Problem to work on:
For the records that follow, please set down exactly the lines between the one holding "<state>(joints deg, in" and the one holding "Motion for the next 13", inclusive, and only those.

Records START

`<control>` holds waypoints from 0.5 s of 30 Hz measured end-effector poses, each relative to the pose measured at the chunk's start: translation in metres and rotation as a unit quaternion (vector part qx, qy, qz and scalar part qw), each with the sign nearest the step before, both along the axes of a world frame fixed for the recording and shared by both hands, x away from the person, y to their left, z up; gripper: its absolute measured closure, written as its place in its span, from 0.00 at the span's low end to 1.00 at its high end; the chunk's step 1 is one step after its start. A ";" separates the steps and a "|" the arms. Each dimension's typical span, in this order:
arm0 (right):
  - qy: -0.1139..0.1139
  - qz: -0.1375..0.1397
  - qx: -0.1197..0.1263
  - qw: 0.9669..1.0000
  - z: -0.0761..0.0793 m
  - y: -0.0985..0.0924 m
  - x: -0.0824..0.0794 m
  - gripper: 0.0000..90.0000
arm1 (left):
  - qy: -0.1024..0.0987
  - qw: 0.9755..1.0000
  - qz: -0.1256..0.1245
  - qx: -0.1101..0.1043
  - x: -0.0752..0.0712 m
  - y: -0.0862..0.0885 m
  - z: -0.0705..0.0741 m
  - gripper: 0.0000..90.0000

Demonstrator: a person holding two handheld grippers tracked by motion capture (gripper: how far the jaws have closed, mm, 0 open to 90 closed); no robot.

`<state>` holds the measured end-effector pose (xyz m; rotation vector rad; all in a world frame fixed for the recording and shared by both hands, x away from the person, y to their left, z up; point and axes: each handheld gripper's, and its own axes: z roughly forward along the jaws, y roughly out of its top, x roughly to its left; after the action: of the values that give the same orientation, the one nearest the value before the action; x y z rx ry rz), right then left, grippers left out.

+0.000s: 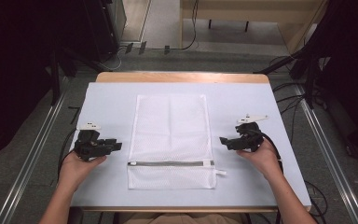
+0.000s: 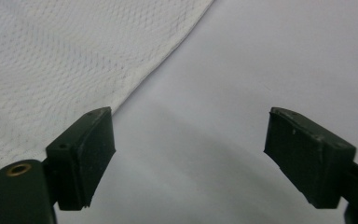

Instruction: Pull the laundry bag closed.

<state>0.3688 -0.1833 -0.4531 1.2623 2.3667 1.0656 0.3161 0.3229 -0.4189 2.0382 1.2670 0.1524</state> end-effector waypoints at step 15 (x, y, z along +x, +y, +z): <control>-0.007 0.004 0.001 1.000 0.001 0.003 -0.007 0.30 | 0.033 0.999 0.002 -0.014 0.008 0.000 -0.003 0.58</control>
<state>0.3616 -0.1803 -0.4517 1.2431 2.3629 1.0755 0.3242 0.3231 -0.4220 2.0315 1.3071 0.0711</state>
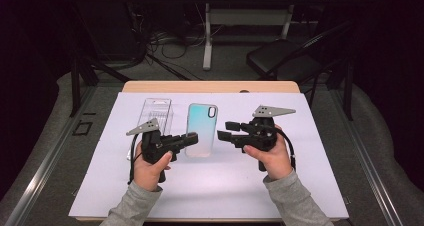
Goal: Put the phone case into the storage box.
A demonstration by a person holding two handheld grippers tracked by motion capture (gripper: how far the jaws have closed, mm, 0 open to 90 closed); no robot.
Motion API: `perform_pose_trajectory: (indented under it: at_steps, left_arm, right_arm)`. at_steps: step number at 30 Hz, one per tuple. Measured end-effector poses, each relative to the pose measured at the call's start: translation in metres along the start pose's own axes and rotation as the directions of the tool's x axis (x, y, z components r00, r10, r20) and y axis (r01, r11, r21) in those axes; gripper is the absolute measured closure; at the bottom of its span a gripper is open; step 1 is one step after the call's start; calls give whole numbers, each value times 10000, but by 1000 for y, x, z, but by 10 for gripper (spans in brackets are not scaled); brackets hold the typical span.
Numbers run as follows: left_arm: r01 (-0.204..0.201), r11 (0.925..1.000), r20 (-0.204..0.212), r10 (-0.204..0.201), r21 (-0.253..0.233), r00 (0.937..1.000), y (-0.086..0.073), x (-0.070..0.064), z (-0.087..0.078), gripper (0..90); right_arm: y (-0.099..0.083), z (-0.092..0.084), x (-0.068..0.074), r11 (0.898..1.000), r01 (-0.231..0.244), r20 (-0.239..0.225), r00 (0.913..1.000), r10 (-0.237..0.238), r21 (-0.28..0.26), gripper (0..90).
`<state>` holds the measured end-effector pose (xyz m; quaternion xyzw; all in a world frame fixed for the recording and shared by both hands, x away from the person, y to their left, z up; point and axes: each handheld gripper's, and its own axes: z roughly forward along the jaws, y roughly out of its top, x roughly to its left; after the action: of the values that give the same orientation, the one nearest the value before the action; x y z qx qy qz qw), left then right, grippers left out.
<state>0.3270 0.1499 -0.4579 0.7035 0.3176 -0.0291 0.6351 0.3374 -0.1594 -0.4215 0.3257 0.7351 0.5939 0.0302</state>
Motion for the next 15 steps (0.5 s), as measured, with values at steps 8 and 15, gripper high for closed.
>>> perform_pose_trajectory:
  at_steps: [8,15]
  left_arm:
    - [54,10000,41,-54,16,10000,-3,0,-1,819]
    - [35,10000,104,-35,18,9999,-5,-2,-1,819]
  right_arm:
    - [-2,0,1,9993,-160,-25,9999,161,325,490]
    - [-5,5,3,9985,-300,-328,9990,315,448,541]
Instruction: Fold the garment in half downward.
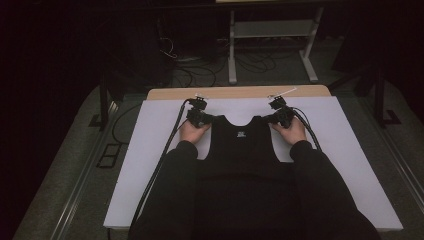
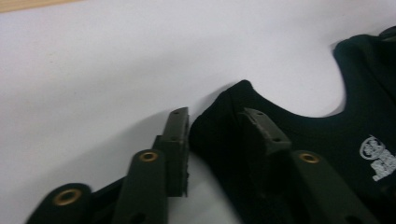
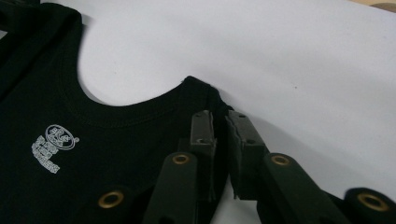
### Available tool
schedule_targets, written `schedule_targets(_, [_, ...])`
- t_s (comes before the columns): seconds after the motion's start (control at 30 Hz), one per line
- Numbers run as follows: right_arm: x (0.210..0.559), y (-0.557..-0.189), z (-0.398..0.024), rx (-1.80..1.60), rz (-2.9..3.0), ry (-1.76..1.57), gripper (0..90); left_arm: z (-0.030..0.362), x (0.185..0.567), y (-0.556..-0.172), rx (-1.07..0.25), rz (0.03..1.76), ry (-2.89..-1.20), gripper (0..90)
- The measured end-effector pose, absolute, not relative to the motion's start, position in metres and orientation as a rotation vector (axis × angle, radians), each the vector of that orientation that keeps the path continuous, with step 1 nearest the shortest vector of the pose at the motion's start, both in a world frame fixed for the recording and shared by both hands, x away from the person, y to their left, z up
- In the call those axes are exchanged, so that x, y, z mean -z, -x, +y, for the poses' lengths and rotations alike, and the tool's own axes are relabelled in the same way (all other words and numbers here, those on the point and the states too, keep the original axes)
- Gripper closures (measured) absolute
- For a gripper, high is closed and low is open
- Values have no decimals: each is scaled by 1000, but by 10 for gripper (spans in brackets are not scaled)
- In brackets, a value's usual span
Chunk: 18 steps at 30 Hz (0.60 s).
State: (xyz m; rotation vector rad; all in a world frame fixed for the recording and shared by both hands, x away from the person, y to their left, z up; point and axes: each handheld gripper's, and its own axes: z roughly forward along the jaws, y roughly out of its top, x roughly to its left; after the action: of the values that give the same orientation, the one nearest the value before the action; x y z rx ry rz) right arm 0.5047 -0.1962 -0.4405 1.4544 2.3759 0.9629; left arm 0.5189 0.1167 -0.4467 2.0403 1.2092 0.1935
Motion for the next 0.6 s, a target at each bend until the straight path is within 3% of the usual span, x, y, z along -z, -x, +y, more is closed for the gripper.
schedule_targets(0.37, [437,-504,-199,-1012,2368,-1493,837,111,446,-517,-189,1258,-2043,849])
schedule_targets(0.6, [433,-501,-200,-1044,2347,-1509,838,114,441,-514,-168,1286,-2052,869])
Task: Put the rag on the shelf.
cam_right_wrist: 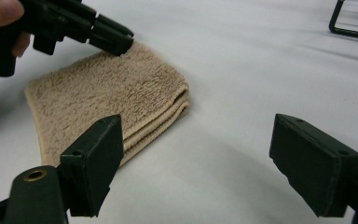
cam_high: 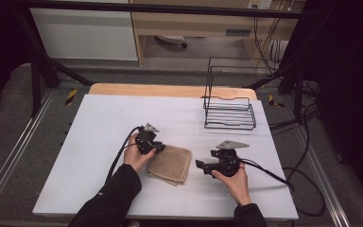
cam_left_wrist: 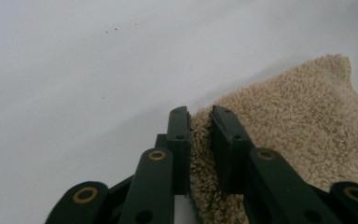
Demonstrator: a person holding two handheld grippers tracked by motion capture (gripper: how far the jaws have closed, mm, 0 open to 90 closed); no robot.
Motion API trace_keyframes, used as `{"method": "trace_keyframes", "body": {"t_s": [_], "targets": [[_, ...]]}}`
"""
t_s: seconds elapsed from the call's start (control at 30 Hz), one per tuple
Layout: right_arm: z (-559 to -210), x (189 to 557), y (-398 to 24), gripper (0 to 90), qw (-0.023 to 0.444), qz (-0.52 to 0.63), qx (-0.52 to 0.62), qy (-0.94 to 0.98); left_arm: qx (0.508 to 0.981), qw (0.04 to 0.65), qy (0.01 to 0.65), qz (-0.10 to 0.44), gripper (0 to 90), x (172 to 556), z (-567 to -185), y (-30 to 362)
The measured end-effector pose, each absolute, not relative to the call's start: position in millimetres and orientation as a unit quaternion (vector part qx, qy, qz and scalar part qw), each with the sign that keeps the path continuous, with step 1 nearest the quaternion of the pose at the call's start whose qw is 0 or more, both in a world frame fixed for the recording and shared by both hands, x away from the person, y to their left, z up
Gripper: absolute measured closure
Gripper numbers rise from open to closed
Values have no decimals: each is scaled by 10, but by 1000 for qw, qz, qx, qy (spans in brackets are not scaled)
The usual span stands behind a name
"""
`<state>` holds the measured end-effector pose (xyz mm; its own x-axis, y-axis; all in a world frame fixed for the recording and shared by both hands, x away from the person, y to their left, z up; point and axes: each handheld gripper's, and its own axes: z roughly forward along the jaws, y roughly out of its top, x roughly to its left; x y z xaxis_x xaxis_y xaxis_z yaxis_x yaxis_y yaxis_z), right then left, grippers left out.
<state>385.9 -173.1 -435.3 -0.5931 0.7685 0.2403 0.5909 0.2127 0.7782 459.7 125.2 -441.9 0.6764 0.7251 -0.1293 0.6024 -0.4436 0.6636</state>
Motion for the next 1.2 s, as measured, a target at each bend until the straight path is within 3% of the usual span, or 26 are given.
{"method": "trace_keyframes", "body": {"t_s": [0.17,0.4,0.6,0.73,1.07,1.2], "targets": [[-4351,3936,-1670,125,95,438,461,766,847,351,392,78,833,4601,-4414,1276],[-4376,4078,-1449,148,106,418,466,772,850,348,388,77,842,4599,-4423,1276],[-4443,4210,-1270,326,115,417,476,766,848,349,392,70,832,4614,-4435,1285],[-4476,4240,-1210,387,114,405,476,772,847,351,392,76,830,4602,-4444,1273],[-4533,4232,-1144,652,85,398,486,774,848,350,391,76,824,4606,-4445,1273],[-4536,4225,-1134,702,73,399,495,768,849,351,388,74,823,4613,-4446,1282]]}}
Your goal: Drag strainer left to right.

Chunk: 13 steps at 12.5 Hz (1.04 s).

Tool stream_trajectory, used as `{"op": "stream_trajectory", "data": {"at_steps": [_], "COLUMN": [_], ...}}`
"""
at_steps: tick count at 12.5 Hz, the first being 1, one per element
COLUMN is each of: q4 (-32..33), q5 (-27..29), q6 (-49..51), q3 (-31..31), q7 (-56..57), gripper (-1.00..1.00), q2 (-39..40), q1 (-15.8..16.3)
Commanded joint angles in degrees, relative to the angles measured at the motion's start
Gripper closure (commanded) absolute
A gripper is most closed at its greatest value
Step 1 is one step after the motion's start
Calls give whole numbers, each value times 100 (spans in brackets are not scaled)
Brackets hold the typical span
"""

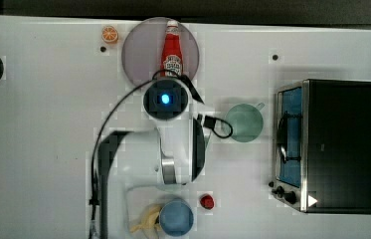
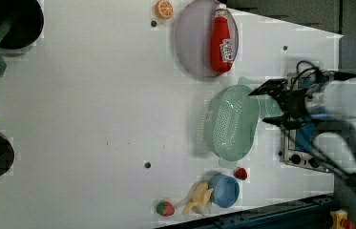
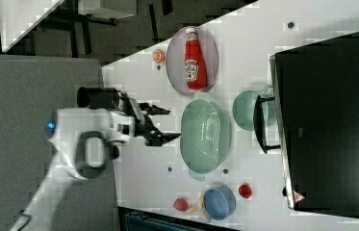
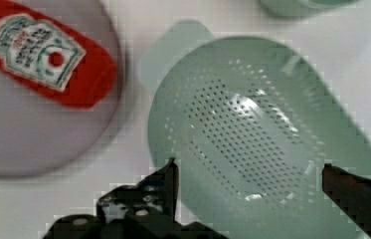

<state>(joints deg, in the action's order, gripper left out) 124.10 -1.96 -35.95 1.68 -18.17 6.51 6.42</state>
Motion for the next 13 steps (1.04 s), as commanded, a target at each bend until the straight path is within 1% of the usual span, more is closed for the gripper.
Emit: {"op": "stream_trajectory", "data": {"at_steps": [1, 3, 4, 7, 10, 13], "q4": [-1403, -2230, -2523, -3123, -3318, -3309], "q5": [105, 15, -36, -12, -17, 9], "q6": [1240, 1665, 1788, 2776, 3350, 3366], "q3": [306, 536, 645, 689, 740, 726], "q7": [1454, 2597, 2892, 2903, 2900, 2916], "gripper": [-100, -100, -100, -100, -100, -100], "q2": [-187, -180, -191, -278, -319, -316], "q1": [27, 22, 21, 26, 20, 26]}}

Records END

Solution for this task:
<state>(joints deg, in the action's order, gripper left out) 124.10 -1.96 -35.95 1.68 -18.17 6.51 6.42</state>
Motion for the next 13 steps (1.04 s), as commanded, a target at each bend until the straight path is within 1% of the usual span, more is closed for the gripper.

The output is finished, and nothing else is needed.